Career Cornerstone News is a publication of
the Sloan Career Cornerstone Center.
Click here to subscribe.  View this issue as PDF.

Engineering Heads Majors With Highest Average Starting Salaries
In a job market that is seeing higher starting salary offers to new college graduates, engineering majors can expect to see the highest offers, on average, according to a report by the National Association of Colleges and Employers (NACE). Engineering majors garnered the four highest starting salary offers and five of the top-10 spots. In addition, seven of the top-10 majors with the highest starting salary offers saw increases in their offers over last year.
The following majors have the highest salaries paid to 2005-06 graduates (average salary offers are in parentheses):

Chemical engineering ($55,900)
Computer engineering ($54,877)
Electrical/electronics and communications engineering, ($52,899)
Mechanical engineering ($50,672)
Computer science ($50,046)
Accounting ($45,723)
Economics/finance, including banking ($45,191)
Civil engineering ($44,999)
Business administration/management ($39,850)
Marketing/marketing management, including marketing research ($36,260)

College Admissions Trends
While the country's most selective colleges are admitting fewer candidates, a student's chance for admission to a four-year college is still overwhelmingly good, according to the National Association for College Admission Counseling's 2006 State of College Admission report. The report found that colleges and universities admit seven out of ten students who apply. Other trends noted in this year's report:

A continued increase in applications to colleges and universities, fueled by increasing numbers of high school graduates
A marked increase in Early Decision and Early Action applications after several years of decline
Grades in rigorous courses, standardized admission test scores, and overall grade point averages continue to be the top factors considered by colleges in the admission decision.

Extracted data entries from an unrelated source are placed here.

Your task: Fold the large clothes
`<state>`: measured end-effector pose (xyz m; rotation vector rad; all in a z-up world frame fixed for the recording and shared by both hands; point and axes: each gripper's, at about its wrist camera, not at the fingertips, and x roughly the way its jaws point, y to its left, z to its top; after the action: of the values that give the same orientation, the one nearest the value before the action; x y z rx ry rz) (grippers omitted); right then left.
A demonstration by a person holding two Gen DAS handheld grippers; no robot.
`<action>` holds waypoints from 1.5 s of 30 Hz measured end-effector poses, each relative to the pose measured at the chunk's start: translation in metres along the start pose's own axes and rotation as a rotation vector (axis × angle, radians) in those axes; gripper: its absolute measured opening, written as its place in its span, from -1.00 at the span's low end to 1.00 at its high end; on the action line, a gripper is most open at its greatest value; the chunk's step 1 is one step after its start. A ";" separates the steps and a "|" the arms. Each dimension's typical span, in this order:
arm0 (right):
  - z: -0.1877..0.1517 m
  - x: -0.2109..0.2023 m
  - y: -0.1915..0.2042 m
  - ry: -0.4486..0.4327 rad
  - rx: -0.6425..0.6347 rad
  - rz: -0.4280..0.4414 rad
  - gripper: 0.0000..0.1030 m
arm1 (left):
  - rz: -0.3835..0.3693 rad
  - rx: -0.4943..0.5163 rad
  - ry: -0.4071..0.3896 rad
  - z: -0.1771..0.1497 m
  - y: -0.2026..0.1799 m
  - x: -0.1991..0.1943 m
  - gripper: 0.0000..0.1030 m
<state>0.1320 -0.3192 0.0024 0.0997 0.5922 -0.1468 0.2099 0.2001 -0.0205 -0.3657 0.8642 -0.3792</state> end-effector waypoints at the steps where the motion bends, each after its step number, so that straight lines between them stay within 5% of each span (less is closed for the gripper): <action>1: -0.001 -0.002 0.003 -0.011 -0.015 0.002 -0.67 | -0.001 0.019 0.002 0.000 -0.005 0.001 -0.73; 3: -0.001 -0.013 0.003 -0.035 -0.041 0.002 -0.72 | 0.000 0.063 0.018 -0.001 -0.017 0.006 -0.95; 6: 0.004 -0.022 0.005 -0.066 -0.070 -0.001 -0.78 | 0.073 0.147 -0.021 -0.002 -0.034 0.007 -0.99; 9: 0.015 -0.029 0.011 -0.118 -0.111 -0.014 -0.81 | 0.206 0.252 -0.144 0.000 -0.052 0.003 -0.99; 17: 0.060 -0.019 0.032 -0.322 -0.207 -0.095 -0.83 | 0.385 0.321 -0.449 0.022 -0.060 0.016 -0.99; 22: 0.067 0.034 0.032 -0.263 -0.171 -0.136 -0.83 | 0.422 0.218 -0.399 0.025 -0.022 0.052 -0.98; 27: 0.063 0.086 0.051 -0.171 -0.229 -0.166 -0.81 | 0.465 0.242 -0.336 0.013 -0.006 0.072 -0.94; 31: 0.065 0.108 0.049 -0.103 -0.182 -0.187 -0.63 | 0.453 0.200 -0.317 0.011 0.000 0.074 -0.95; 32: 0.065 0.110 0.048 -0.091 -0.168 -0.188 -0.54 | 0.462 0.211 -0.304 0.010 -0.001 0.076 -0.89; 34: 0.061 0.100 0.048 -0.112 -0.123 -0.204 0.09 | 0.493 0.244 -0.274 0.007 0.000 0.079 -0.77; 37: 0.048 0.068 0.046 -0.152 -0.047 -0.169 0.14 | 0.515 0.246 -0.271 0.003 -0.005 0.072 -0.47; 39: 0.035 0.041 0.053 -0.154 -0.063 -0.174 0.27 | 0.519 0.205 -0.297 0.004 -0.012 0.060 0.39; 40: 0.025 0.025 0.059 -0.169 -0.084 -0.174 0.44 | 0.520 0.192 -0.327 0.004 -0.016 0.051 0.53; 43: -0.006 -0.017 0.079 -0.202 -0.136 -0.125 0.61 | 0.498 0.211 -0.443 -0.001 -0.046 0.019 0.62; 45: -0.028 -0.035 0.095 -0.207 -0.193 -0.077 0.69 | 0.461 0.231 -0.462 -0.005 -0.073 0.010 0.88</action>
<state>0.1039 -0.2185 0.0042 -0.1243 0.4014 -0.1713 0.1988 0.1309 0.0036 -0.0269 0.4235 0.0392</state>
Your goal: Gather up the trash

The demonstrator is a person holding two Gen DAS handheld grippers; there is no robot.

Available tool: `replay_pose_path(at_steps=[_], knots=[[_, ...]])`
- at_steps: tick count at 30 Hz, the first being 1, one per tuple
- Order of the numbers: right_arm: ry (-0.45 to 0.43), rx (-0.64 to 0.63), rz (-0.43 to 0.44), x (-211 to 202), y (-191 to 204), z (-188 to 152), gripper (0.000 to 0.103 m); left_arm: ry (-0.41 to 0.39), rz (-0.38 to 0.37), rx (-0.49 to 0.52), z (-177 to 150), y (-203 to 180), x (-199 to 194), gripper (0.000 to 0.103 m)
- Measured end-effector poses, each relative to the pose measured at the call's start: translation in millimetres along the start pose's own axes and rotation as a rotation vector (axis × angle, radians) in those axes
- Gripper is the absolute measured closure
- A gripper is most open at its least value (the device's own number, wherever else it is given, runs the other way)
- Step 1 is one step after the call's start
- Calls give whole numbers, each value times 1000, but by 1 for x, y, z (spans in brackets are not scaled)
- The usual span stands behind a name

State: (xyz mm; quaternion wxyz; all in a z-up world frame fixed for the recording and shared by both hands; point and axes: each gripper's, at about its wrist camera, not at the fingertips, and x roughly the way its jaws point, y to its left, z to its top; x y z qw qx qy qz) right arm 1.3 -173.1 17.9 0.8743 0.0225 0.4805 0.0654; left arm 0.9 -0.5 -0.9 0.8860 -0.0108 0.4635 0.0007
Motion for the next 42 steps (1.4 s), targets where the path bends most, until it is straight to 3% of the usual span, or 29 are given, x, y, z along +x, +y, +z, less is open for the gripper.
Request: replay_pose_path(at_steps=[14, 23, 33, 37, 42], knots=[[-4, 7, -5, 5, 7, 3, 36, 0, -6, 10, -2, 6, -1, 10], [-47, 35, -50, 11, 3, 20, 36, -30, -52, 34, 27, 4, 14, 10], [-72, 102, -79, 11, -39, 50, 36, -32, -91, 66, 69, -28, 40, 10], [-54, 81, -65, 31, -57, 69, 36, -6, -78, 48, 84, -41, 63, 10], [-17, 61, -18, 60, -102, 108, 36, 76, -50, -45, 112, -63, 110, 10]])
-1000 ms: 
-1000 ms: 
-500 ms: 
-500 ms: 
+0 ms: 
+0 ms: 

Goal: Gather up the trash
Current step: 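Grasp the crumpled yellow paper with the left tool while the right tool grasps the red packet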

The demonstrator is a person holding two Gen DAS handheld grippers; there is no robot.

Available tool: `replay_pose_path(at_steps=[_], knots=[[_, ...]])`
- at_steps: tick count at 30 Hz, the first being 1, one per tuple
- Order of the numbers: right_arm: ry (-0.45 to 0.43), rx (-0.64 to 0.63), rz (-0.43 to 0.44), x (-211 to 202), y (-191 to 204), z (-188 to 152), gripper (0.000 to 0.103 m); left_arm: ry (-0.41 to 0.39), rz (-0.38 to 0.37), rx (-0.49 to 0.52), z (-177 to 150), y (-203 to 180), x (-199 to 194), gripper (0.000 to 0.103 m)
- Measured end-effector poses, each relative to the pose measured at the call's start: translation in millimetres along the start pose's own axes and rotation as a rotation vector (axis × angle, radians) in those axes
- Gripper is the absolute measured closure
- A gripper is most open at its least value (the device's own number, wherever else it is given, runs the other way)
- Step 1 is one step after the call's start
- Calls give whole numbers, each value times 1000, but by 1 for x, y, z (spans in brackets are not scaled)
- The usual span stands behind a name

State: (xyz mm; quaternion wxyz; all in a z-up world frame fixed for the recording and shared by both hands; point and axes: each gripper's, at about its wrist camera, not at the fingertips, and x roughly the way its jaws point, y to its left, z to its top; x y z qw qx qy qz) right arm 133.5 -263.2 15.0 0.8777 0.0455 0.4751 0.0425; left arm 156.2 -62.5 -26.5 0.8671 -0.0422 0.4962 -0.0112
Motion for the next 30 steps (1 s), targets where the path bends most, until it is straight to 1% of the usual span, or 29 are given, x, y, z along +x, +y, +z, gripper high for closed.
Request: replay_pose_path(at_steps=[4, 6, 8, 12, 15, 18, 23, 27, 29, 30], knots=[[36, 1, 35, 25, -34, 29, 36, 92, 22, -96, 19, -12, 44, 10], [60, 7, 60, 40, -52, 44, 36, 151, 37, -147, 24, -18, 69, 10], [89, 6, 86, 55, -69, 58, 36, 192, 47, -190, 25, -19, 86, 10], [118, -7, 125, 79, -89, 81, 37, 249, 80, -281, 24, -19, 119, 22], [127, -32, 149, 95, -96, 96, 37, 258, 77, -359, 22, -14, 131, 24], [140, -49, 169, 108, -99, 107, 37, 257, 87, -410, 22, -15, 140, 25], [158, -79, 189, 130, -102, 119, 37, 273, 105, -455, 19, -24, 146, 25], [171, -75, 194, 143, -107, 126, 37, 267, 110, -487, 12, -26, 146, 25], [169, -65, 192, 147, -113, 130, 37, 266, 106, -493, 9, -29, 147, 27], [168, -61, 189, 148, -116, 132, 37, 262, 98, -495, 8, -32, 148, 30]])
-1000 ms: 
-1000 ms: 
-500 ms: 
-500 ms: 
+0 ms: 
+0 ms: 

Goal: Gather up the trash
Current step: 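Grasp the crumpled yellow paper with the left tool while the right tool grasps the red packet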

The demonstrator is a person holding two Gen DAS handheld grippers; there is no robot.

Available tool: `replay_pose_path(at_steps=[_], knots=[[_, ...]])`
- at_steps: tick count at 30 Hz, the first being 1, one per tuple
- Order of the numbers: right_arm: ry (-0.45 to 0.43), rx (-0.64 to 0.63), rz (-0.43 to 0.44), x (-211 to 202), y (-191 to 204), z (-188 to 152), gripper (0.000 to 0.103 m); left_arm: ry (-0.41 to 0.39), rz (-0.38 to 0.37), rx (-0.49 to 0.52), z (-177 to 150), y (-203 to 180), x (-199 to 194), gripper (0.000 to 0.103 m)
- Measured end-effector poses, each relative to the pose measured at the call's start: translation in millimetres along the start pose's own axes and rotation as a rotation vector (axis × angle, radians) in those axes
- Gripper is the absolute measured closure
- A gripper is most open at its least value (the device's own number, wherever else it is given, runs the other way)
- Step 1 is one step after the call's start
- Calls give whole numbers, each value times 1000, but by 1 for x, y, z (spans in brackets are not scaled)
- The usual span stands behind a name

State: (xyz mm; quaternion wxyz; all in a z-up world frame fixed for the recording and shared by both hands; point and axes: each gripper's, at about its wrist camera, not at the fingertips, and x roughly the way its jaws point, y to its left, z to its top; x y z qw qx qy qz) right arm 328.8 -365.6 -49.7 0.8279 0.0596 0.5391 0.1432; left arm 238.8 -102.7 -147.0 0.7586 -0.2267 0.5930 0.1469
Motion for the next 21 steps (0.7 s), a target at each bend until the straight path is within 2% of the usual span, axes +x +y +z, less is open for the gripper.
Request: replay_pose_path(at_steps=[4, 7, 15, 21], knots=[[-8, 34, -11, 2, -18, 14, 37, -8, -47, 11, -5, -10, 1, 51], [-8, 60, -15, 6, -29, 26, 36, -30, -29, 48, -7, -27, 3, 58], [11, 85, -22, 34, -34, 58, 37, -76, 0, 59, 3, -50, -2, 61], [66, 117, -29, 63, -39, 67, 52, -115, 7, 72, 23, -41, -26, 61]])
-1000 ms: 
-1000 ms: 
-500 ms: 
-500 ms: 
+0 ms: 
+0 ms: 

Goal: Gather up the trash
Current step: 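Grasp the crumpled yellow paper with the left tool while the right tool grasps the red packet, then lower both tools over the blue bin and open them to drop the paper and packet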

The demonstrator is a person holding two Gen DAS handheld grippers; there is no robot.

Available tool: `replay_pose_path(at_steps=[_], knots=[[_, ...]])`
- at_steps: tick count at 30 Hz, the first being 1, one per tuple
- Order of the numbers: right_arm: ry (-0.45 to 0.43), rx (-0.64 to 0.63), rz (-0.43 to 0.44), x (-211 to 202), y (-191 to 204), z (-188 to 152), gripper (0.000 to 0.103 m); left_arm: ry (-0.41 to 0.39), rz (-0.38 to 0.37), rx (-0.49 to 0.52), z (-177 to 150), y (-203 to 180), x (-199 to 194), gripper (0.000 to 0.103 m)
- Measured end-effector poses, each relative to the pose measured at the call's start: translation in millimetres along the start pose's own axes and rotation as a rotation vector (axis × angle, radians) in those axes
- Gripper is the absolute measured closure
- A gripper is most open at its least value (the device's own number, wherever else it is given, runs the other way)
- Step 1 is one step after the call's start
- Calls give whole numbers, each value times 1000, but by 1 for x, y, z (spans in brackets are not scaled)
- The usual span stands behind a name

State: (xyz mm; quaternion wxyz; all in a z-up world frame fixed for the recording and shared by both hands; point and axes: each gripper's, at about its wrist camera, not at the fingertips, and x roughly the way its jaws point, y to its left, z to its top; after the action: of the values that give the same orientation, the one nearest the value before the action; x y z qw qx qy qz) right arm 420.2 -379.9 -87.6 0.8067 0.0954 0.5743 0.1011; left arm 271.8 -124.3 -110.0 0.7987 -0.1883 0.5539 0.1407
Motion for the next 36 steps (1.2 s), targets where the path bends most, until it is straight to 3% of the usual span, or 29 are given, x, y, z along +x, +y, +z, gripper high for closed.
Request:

Topics addressed in the report include high school graduation and college enrollment, applications to college, admission strategies, and financial aid.
Find out more...

Sloan Career Cornerstone Center Offers PowerPoints
At the request of the many career counselors, educators, and other users of the Sloan Career Cornerstone Center, PowerPoint presentations have been developed to summarize every degree field profiled on the site.
The presentations may be downloaded and used by anyone wishing to share career planning advice with students, graduates, or others interested in exploring the varied career paths which lead from degrees in science, technology, engineering, mathematics, computing, and healthcare.
New PowerPoint presentations are also in the works to focus on issues such as diversity, the importance of accreditation, paths for women, precollege preparation, and coop and internship planning.
Find out more...

Degree Profile: Chemical Engineering
Chemical engineers work in manufacturing, pharmaceuticals, healthcare, design and construction, pulp and paper, petrochemicals, food processing, specialty chemicals, polymers, biotechnology, and environmental health and safety industries, among others.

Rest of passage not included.